> **About this task**: Pick out all lines of the entries that include the word "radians" and copy them.

> **Dataset entries**:
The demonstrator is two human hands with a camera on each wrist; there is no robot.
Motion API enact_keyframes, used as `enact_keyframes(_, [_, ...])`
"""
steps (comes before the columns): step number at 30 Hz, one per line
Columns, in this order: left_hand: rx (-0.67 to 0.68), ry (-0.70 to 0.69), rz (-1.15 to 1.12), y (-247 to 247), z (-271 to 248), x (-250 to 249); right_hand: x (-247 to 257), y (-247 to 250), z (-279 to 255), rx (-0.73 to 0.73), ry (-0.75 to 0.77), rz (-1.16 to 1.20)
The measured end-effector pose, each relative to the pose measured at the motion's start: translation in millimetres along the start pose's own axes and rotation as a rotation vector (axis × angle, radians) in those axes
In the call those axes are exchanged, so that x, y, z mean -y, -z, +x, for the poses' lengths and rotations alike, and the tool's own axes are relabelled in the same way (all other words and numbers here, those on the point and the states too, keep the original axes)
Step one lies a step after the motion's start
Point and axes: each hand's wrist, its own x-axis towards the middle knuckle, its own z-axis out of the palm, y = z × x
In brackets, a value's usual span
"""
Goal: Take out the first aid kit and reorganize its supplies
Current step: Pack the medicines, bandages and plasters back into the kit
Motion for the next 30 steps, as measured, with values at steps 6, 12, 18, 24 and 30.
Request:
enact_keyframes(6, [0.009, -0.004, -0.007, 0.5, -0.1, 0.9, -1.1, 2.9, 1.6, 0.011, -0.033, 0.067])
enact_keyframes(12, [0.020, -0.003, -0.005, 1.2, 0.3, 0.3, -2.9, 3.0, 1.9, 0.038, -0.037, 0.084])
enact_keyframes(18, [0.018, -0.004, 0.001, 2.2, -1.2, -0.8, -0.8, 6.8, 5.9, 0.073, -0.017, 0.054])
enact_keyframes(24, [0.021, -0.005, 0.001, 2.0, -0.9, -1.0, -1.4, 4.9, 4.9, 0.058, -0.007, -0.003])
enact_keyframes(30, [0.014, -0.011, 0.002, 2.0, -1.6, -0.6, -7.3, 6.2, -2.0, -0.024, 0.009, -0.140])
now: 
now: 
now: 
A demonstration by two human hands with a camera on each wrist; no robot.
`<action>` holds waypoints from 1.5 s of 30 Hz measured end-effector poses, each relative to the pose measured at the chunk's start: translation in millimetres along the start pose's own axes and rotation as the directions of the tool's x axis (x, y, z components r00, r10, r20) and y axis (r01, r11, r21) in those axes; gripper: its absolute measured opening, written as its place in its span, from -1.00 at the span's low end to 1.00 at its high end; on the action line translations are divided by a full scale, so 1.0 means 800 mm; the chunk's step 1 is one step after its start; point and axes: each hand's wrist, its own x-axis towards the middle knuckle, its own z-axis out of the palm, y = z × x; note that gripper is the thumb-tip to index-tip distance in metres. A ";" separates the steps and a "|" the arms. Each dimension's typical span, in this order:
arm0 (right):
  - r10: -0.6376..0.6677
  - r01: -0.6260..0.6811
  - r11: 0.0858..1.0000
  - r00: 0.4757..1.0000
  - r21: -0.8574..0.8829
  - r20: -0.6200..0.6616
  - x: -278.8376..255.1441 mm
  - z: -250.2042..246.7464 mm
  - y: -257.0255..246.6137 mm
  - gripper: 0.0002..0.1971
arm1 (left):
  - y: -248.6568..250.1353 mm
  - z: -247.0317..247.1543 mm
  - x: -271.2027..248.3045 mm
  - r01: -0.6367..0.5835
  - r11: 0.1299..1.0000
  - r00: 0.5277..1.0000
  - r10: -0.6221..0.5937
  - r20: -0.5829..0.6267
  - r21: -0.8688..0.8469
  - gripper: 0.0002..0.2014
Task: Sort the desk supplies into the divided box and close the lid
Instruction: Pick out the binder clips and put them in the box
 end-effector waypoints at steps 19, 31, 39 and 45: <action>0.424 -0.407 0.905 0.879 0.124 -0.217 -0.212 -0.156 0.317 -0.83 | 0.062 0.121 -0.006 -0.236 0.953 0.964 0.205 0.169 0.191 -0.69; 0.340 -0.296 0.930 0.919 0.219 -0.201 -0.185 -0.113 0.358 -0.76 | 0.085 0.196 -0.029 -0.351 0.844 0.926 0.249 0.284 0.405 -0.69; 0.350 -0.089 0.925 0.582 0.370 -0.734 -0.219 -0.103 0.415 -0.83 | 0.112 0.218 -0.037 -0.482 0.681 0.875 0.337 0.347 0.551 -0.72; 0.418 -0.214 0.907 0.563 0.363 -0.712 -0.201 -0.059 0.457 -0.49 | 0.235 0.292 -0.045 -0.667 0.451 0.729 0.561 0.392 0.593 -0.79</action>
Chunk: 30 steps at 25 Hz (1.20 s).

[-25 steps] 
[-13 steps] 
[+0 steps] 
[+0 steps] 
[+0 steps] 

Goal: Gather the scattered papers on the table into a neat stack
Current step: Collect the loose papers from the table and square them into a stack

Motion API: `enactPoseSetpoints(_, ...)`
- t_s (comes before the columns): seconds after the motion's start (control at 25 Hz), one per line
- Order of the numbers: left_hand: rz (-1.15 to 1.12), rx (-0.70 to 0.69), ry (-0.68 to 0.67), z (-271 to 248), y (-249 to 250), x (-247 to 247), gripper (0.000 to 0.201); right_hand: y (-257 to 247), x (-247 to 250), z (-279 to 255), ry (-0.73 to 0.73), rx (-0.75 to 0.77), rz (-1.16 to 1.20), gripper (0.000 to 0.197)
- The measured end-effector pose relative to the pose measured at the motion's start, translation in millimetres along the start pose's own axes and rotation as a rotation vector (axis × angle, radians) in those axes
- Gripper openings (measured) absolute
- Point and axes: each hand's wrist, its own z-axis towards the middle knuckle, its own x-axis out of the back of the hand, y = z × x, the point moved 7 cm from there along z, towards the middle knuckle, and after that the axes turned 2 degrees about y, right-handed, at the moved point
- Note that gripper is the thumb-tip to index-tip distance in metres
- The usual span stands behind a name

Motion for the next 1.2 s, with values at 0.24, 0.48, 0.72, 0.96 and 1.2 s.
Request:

> **Answer to the exercise**:
The measured end-effector pose, each relative to the pose measured at the motion's start: translation in millimetres along the start pose's own axes and rotation as a rotation vector (axis × angle, radians) in those axes
- The measured end-effector pose relative to the pose measured at the motion's start, translation in millimetres along the start pose's own axes and rotation as a rotation vector (axis × angle, radians) in those axes

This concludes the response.